- _WHAT YOU HAVE TO DO_: Every line from the one with "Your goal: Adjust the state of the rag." up to and including the one with "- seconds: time" is to be output exactly as it appears below; pictures are not.

- _EXERCISE INPUT_:
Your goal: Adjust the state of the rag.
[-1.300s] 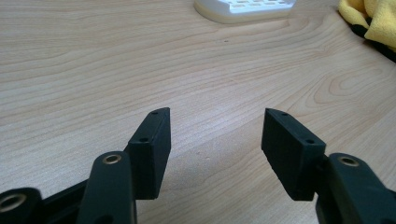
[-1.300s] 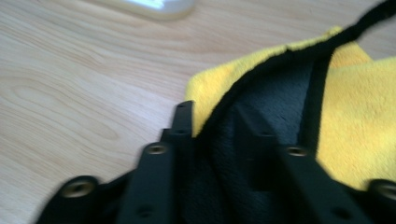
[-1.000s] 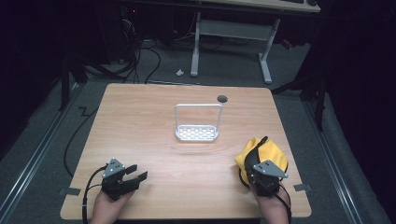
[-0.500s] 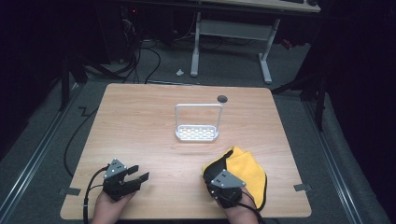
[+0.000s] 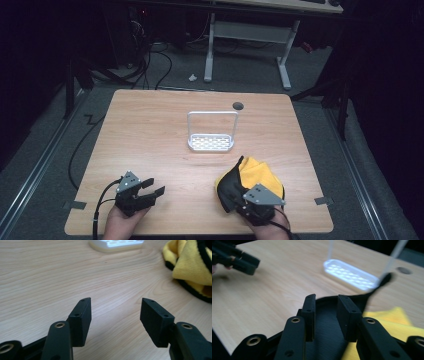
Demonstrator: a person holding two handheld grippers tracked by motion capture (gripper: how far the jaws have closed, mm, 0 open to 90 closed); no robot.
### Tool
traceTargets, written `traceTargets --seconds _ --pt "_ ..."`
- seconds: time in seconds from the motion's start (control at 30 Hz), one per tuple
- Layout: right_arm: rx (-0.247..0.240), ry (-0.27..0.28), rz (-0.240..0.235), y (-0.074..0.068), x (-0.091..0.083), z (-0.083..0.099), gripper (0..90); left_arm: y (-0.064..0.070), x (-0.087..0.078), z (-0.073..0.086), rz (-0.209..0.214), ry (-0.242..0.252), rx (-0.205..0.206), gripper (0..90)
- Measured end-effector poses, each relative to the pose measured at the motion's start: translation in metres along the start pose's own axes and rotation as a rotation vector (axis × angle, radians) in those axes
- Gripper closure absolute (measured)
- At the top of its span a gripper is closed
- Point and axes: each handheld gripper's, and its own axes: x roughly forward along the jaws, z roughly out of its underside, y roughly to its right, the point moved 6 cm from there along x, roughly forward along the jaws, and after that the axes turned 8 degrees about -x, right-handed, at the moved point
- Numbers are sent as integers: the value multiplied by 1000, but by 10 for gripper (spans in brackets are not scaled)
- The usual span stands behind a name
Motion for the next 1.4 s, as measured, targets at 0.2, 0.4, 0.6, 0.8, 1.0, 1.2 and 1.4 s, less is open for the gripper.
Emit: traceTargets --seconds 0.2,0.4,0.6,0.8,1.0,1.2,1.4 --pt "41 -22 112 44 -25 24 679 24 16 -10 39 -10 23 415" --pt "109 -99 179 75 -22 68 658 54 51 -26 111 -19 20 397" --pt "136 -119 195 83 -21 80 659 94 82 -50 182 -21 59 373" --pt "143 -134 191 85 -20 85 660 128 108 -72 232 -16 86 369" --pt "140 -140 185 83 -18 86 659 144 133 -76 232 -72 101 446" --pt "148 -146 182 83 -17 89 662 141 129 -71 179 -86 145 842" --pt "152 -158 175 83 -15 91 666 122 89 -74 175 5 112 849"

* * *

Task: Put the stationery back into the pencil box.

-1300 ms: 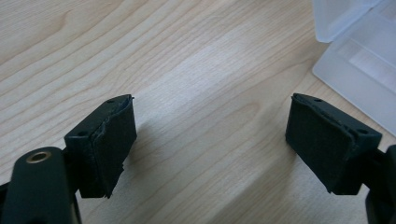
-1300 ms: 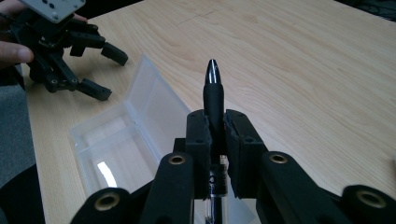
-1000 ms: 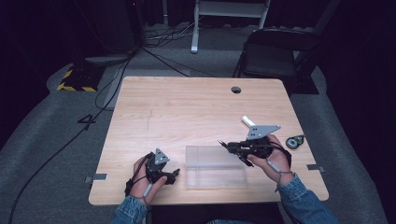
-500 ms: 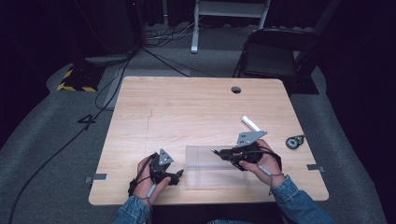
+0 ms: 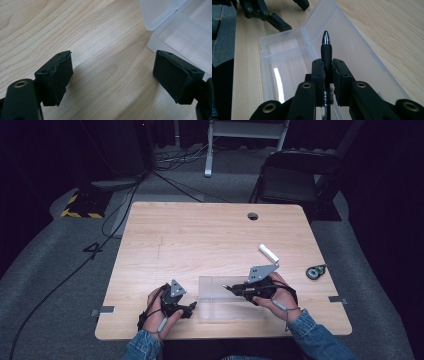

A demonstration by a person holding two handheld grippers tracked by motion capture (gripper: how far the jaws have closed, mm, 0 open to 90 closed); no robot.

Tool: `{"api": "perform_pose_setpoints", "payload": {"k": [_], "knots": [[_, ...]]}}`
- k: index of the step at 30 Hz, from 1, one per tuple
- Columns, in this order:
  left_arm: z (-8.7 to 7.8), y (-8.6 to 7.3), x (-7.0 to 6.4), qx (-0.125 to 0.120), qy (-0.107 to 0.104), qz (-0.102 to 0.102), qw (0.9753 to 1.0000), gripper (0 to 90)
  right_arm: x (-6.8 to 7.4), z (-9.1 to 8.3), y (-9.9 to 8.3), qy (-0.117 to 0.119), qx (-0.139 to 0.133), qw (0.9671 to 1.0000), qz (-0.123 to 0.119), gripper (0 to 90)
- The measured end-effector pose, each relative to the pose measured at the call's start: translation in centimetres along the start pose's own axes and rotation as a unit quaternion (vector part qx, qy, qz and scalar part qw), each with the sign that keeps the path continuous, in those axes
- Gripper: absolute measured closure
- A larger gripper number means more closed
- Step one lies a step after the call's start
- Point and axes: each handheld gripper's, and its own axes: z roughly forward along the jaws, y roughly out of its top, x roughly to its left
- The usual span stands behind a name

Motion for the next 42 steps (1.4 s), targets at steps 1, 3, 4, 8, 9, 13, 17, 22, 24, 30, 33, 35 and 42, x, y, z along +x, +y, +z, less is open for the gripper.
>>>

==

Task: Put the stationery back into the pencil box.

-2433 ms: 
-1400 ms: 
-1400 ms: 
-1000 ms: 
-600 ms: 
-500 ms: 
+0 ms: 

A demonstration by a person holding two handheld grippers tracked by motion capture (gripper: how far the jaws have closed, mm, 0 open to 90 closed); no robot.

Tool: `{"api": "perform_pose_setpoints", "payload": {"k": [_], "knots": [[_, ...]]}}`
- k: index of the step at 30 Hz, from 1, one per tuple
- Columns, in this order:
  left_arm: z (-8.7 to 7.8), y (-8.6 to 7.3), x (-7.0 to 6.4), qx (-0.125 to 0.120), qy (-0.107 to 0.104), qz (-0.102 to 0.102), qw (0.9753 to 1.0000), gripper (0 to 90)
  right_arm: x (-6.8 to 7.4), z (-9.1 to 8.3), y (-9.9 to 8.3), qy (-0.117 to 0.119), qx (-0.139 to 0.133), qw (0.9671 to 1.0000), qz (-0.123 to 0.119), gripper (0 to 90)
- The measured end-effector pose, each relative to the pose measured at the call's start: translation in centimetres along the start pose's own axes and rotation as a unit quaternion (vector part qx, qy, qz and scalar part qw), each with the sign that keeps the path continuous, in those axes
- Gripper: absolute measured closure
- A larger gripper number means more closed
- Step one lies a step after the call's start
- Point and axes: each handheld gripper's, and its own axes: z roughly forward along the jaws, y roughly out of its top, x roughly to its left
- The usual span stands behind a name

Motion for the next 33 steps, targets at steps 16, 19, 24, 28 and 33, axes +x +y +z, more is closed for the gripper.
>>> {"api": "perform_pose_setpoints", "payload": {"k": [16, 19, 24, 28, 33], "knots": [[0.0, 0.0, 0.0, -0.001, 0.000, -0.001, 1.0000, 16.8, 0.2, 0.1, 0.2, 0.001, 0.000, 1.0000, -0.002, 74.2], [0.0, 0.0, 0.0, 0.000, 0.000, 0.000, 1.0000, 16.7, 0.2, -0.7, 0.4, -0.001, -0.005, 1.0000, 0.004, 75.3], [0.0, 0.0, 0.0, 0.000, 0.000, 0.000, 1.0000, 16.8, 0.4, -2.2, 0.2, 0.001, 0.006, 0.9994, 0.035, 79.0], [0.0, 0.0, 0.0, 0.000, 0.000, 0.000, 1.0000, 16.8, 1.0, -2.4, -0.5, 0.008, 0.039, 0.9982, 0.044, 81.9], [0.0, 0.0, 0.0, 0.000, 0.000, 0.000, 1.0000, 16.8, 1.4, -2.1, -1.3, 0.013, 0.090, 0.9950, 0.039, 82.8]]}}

- _OUTPUT BELOW_:
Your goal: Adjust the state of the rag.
[-1.300s] 
[-1.300s] 
[-1.000s] 
[-0.500s] 
[+0.000s] 
Demonstrator: a person holding two handheld grippers tracked by motion capture (gripper: how far the jaws have closed, mm, 0 open to 90 closed); no robot.
### Tool
traceTargets, written `traceTargets --seconds _ --pt "_ ..."`
- seconds: time in seconds from the motion's start (control at 30 Hz), one per tuple

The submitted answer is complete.